Sambil menunggu Branas dan Sareh naik, Aryo membantu menyingkrihkan sisa sisa galian bersama Wiji. Kini Karto membesarkan galian untuk meronggai dinding gua lebih agar lebih luas. Guna menggali meluaskan rongga ruangan ini untuk wadah sisa sisa galian yang nantinya mengglinding ketika membongkar menggali untuk mempersingkat waktu serta energi. Dengan bantuan akik ajaib itu galian semakin mudah dan cepat.

Tidak lama kemudian Branas dan Sareh sudah sampai ketempat ini, kini mereka berlima merencanakan menghentikan galiannya terdahulu guna membuang sisa sisa galian yang menumpuk mengakibatkan lorong menjadi sesak dan sempit serta susah untuk dilalui.

Setelah galiannya berhenti dahulu, begitu dengan tergesa gesa mereka bergantian saling melepaskan dan memakai akiknya untuk mendorong kreta yang berisi bertumpuk tumpuk bongkahan batu sisa galian untuk di dibuang dibawa turun diluar pintu lorong ini.

Dan begitu seterusnya hingga bersih tidak tersisa bongkahan bongkahan batu sisa galian di ruang rongga luas dan sedikit besar yang barusan di gali dan di buat.

Hingga saat tergalilah ruangan rongga yang agak besar dan luas dan juga sisa sisa sudah terbuang di bawah, kini saatnya mereka berlima membuat lorong lagi dengan jalan lorong miring keatas yang lebih besar, untuk nantinya bongkahan sisa sisa galian langsung bisa menggelinding dan menumpuk di area ruang rongga besar yang barusan dibuat.

"Sekarang saatnya kita menggali lorong lagi agak luas dan memiliki kemiringan jalan yang lancar untuk bisa tergelindingnya sisa bongkahan!"

Ucap Aryo kepada empat penambang

Seketika Aryo meminta akik untuk di pakainya kepada terakhir pengguna disaat dia membuang sisa bongkahan menggunakan kreta yaitu Branas.

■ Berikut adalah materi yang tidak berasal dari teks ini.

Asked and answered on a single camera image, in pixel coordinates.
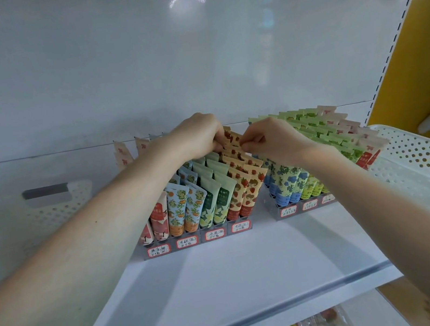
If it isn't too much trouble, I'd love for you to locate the person's left hand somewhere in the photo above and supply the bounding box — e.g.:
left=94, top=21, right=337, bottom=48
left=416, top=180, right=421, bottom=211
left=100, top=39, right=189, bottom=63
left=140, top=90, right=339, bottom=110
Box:
left=154, top=109, right=231, bottom=166

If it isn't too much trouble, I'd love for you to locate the person's right hand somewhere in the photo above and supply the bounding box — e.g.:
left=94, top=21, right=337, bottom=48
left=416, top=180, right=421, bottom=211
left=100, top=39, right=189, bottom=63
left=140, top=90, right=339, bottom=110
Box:
left=235, top=106, right=339, bottom=180

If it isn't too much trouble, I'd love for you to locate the row of hand cream tubes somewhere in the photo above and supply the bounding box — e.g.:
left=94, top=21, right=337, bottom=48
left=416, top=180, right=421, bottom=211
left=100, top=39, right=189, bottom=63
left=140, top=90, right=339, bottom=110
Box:
left=111, top=93, right=403, bottom=248

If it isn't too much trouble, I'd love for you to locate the white metal shelf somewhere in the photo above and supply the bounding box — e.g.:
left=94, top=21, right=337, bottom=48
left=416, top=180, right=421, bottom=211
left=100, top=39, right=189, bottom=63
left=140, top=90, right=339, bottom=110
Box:
left=0, top=0, right=430, bottom=326

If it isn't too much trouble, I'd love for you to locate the white perforated plastic basket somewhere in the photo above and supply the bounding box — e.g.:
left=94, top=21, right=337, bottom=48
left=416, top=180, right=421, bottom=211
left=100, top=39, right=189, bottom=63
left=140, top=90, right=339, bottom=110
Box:
left=0, top=177, right=112, bottom=305
left=361, top=115, right=430, bottom=221

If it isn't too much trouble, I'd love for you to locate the person's left forearm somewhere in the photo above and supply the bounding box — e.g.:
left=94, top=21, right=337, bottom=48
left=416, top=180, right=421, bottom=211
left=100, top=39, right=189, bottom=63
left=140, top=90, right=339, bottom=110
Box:
left=0, top=137, right=219, bottom=326

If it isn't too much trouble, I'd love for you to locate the person's right forearm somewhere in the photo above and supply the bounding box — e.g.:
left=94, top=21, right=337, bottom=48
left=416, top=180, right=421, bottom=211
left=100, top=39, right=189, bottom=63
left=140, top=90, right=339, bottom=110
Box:
left=308, top=133, right=430, bottom=326

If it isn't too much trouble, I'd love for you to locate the clear divider tray with labels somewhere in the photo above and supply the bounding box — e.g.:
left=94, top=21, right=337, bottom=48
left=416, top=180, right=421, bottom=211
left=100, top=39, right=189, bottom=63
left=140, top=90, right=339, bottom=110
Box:
left=142, top=191, right=343, bottom=260

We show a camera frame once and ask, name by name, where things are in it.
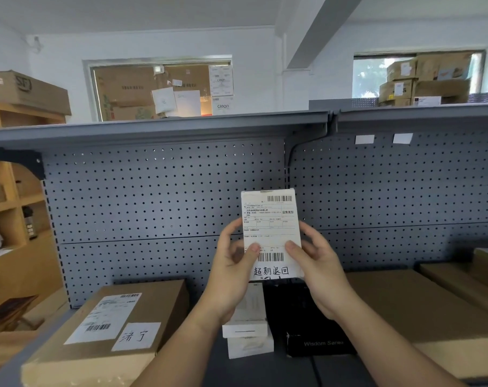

Digalinya dinding gua bermulaan seperti dua tangga, selanjutnya Aryo menggali dinding hingga bagian agak keatas dengan memutar, terus digalinya dinding gua agak keatas dan memutar hingga hampir mirip terwongan, sisa demi sisa galian di singkrihkan oleh yang lain hingga turun menggelinding ke bawah masuk keruang rongga yang luas.

Mereka juga tidak lupa membawa beberapa tali serta skop yang tersisa memasuki terowongan.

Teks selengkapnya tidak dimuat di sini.